Lo que más me hizo disfrutar de 'Lolita tiene un plan' fue el saber estar de Adriana Ugarte. Un ejemplo de buena educación en los que la hemos perdido casi por completo. Lo cual no es baladí. Se adivinaba en su porte, en su sonrisa y sobre todo en el tono de sus palabras y la actitud ante la cámara (en un programa de televisión de prime time, no en un rodaje, no en una ficción, no en un posado) un respeto por el público y una humildad ante la profesión elegida no muy fáciles de encontrar.

Silvia Abascal, Juana Acosta o Inma Cuesta son algunas compañeras de generación que cuentan con cualidades semejantes. Sin embargo, y eso es lo bueno, cada una las desarrolla de una manera personalísima que las hace incomparables y que aportan poso y peso a sus actuaciones y a su bagaje como actrices.
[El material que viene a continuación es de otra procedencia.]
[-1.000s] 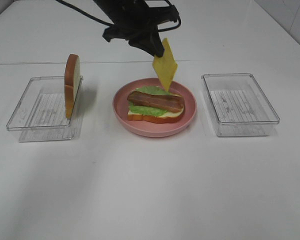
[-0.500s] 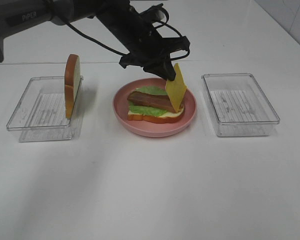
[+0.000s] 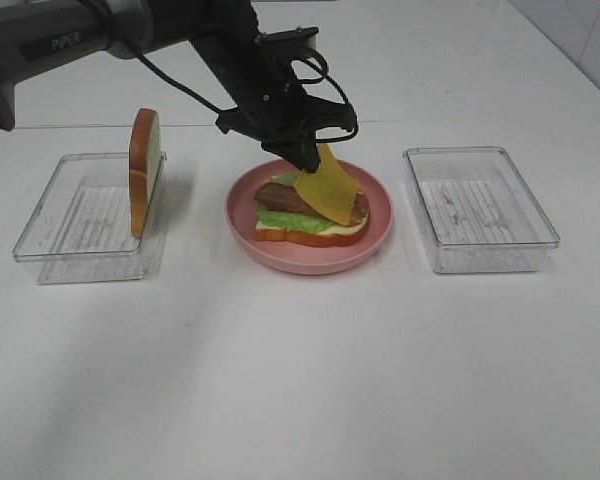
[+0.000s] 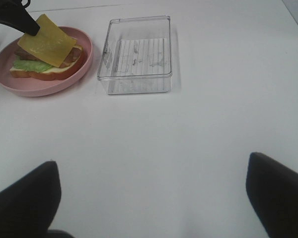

El caso de Adriana Ugarte es prodigioso. La conocí con motivo del corto 'Mala Espina', que se paseó por el circuito de los festivales de corto españoles en 2001, cuando yo peregrinaba en romería por ellos. El trabajo de Adriana era complicado. Su personaje se tornaba áspero. Pero destacaba entre un conjunto de actores de primera, Blanca Apilánez, Adolfo Fernández, y Pedro Casablanc, dirigidos por Belén Macías.

Habría que dar un salto de quince años para encontrarla en 'El tiempo entre costuras', su consagración frente al gran público. Se produce una infinita alegría en el cronista cuando sucede este hecho. Cuando cuaja una faena. Cuando el producto mejora con el tiempo. Cocinada a fuego lento, una carrera como la de Adriana Ugarte es paradigmática de lo mejor. Hasta llegar una noche a compartir mesa con doña Lola Herrera y Cayetana Guillén Cuervo, y no desmerecer, en absoluto. Poseyendo autoridad moral. Esa que tanto escasea.